==== Data extract ====

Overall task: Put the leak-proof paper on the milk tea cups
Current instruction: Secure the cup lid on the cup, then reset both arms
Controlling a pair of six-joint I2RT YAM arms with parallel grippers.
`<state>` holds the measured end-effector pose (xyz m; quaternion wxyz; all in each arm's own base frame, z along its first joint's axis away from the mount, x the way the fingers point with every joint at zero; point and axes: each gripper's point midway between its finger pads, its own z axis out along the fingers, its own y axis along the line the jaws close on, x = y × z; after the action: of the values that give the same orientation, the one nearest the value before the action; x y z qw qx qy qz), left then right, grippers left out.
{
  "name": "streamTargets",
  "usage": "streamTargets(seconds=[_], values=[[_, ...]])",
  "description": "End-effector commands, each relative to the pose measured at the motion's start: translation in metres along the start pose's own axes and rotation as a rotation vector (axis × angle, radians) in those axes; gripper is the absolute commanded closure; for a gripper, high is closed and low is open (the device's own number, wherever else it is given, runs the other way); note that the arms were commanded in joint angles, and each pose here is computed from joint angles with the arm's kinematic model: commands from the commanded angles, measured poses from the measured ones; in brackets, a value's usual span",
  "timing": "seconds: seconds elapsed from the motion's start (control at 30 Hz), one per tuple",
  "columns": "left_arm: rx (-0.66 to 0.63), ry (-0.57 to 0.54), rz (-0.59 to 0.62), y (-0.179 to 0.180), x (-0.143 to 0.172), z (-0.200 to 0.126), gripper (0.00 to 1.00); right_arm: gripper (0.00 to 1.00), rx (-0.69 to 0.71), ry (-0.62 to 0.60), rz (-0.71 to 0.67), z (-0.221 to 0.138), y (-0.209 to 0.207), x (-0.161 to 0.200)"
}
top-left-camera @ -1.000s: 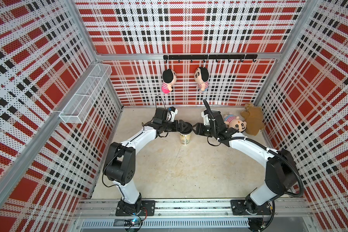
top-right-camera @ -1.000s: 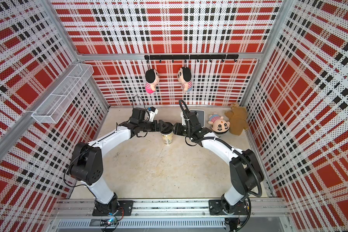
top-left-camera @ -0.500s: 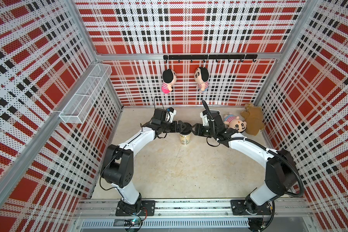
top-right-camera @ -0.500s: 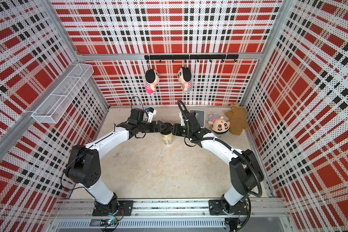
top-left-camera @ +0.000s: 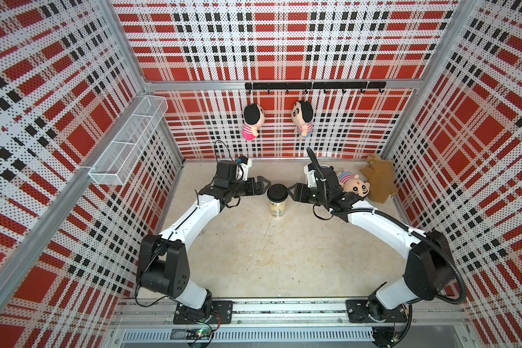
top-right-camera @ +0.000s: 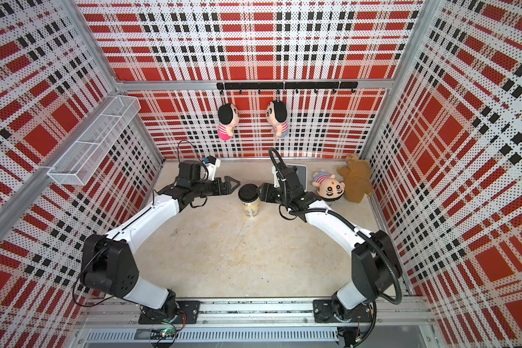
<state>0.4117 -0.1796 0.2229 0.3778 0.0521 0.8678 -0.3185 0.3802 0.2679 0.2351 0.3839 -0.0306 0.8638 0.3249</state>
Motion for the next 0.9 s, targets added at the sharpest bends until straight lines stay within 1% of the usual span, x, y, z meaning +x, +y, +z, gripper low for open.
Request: streamTargets(seconds=[0.0, 0.03, 0.07, 0.13, 0.17, 0.2, 0.27, 0.33, 0.37, 0.43, 0.5, 0.57, 0.6, 0.63, 0.67, 0.7, 0.73, 0.77, 0.8, 0.83, 0.87], values=[[-0.23, -0.188, -0.03, 0.048, -0.023, -0.038, 0.02, 0.14, 0.121, -0.126, -0.059, -0.04, -0.027, -0.021], [-0.297, -0.251, -0.032, 0.062, -0.024, -0.052, 0.02, 0.0, 0.173, -0.173, -0.06, -0.054, -0.04, -0.025], [-0.359, -0.311, -0.069, 0.075, -0.024, -0.065, 0.02, 0.0, 0.231, -0.217, -0.092, -0.067, -0.053, -0.028], [-0.516, -0.448, -0.086, 0.101, -0.017, -0.096, 0.02, 0.0, 0.364, -0.328, -0.088, -0.099, -0.089, -0.033], [-0.58, -0.498, -0.101, 0.112, -0.012, -0.109, 0.02, 0.0, 0.432, -0.374, -0.083, -0.112, -0.109, -0.031], [-0.64, -0.527, -0.109, 0.126, -0.001, -0.119, 0.02, 0.0, 0.499, -0.43, -0.08, -0.126, -0.129, -0.029], [-0.715, -0.546, -0.045, 0.14, 0.018, -0.129, 0.02, 0.0, 0.609, -0.528, -0.102, -0.148, -0.16, -0.023], [-0.806, -0.575, -0.031, 0.159, 0.038, -0.139, 0.02, 0.0, 0.69, -0.579, -0.147, -0.16, -0.185, -0.016], [-0.83, -0.582, -0.035, 0.166, 0.047, -0.141, 0.02, 0.0, 0.715, -0.58, -0.166, -0.16, -0.194, -0.011], [-0.843, -0.58, 0.008, 0.175, 0.062, -0.139, 0.02, 0.0, 0.759, -0.565, -0.188, -0.155, -0.214, -0.003], [-0.868, -0.605, 0.041, 0.178, 0.06, -0.144, 0.02, 0.0, 0.743, -0.542, -0.24, -0.14, -0.221, 0.002], [-0.845, -0.67, 0.076, 0.177, 0.064, -0.149, 0.02, 0.0, 0.739, -0.545, -0.294, -0.129, -0.225, 0.001], [-0.815, -0.715, 0.123, 0.173, 0.069, -0.15, 0.02, 0.0, 0.759, -0.514, -0.283, -0.124, -0.23, -0.001], [-0.774, -0.78, 0.185, 0.165, 0.075, -0.155, 0.02, 0.0, 0.769, -0.518, -0.304, -0.121, -0.232, -0.004], [-0.762, -0.823, 0.201, 0.162, 0.073, -0.159, 0.02, 0.0, 0.766, -0.529, -0.322, -0.119, -0.232, -0.005], [-0.768, -0.786, 0.21, 0.164, 0.074, -0.155, 0.02, 0.0, 0.761, -0.561, -0.353, -0.118, -0.233, -0.005], [-0.765, -0.788, 0.225, 0.164, 0.072, -0.154, 0.02, 0.0, 0.761, -0.593, -0.361, -0.117, -0.238, -0.003], [-0.761, -0.792, 0.23, 0.165, 0.07, -0.154, 0.02, 0.0, 0.749, -0.564, -0.367, -0.11, -0.245, 0.002], [-0.759, -0.784, 0.226, 0.169, 0.067, -0.152, 0.02, 0.0, 0.752, -0.532, -0.341, -0.104, -0.257, 0.01], [-0.754, -0.782, 0.219, 0.173, 0.064, -0.152, 0.02, 0.0, 0.745, -0.547, -0.343, -0.102, -0.26, 0.008], [-0.732, -0.803, 0.215, 0.174, 0.06, -0.153, 0.02, 0.0, 0.744, -0.483, -0.324, -0.094, -0.264, 0.01]])
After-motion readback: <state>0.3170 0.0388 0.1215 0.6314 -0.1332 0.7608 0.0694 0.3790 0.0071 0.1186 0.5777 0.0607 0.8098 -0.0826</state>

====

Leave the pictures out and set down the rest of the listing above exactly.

Overall task: Put the leak-proof paper on the milk tea cups
Current instruction: Secure the cup lid on the cup, then reset both arms
Controlling a pair of six-joint I2RT YAM arms with parallel grippers.
`<state>` holds the measured end-effector pose (xyz m; quaternion wxyz; all in each arm's own base frame, z along its first joint's axis away from the mount, x the way the fingers point with every joint at zero; point and axes: each gripper's point midway between its finger pads, its own z axis out along the fingers, its own y axis along the line the jaws close on, x = y × z; after the action: of the values that give the same orientation, the one nearest the value before the action; x y z qw qx qy qz), left then right, grippers left out.
{
  "name": "streamTargets",
  "usage": "streamTargets(seconds=[_], values=[[_, ...]])",
  "description": "End-effector commands, each relative to the pose measured at the motion's start: translation in metres along the start pose's own axes and rotation as a rotation vector (axis × angle, radians) in those axes; gripper is the absolute commanded closure; for a gripper, high is closed and low is open (the device's own number, wherever else it is given, runs the other way); note that the arms were commanded in joint angles, and each pose here is computed from joint angles with the arm's kinematic model: commands from the commanded angles, measured poses from the measured ones; in brackets, a value's usual span",
  "timing": "seconds: seconds elapsed from the motion's start (control at 30 Hz), one per tuple",
  "columns": "left_arm: rx (-0.66 to 0.63), ry (-0.57 to 0.54), rz (-0.59 to 0.62), y (-0.179 to 0.180), x (-0.143 to 0.172), z (-0.200 to 0.126), gripper (0.00 to 1.00); right_arm: gripper (0.00 to 1.00), rx (-0.69 to 0.71), ry (-0.62 to 0.60), rz (-0.71 to 0.67), z (-0.221 to 0.138), y (-0.209 to 0.207), x (-0.161 to 0.200)"
}
top-left-camera @ -1.000s: 
top-right-camera @ -1.000s: 
top-left-camera @ -0.500s: 
top-right-camera @ -0.500s: 
top-left-camera @ +0.000s: 
top-right-camera @ +0.000s: 
<state>0.4117 -0.1796 0.2229 0.3778 0.0521 0.8678 -0.3185 0.3802 0.2679 0.2351 0.3839 -0.0306 0.8638 0.3249</state>
Motion for the next 0.9 s, targets added at the sharpest bends until straight lines stay within 1% of the usual span, x, y, z meaning +x, +y, +z, gripper low for open.
Request: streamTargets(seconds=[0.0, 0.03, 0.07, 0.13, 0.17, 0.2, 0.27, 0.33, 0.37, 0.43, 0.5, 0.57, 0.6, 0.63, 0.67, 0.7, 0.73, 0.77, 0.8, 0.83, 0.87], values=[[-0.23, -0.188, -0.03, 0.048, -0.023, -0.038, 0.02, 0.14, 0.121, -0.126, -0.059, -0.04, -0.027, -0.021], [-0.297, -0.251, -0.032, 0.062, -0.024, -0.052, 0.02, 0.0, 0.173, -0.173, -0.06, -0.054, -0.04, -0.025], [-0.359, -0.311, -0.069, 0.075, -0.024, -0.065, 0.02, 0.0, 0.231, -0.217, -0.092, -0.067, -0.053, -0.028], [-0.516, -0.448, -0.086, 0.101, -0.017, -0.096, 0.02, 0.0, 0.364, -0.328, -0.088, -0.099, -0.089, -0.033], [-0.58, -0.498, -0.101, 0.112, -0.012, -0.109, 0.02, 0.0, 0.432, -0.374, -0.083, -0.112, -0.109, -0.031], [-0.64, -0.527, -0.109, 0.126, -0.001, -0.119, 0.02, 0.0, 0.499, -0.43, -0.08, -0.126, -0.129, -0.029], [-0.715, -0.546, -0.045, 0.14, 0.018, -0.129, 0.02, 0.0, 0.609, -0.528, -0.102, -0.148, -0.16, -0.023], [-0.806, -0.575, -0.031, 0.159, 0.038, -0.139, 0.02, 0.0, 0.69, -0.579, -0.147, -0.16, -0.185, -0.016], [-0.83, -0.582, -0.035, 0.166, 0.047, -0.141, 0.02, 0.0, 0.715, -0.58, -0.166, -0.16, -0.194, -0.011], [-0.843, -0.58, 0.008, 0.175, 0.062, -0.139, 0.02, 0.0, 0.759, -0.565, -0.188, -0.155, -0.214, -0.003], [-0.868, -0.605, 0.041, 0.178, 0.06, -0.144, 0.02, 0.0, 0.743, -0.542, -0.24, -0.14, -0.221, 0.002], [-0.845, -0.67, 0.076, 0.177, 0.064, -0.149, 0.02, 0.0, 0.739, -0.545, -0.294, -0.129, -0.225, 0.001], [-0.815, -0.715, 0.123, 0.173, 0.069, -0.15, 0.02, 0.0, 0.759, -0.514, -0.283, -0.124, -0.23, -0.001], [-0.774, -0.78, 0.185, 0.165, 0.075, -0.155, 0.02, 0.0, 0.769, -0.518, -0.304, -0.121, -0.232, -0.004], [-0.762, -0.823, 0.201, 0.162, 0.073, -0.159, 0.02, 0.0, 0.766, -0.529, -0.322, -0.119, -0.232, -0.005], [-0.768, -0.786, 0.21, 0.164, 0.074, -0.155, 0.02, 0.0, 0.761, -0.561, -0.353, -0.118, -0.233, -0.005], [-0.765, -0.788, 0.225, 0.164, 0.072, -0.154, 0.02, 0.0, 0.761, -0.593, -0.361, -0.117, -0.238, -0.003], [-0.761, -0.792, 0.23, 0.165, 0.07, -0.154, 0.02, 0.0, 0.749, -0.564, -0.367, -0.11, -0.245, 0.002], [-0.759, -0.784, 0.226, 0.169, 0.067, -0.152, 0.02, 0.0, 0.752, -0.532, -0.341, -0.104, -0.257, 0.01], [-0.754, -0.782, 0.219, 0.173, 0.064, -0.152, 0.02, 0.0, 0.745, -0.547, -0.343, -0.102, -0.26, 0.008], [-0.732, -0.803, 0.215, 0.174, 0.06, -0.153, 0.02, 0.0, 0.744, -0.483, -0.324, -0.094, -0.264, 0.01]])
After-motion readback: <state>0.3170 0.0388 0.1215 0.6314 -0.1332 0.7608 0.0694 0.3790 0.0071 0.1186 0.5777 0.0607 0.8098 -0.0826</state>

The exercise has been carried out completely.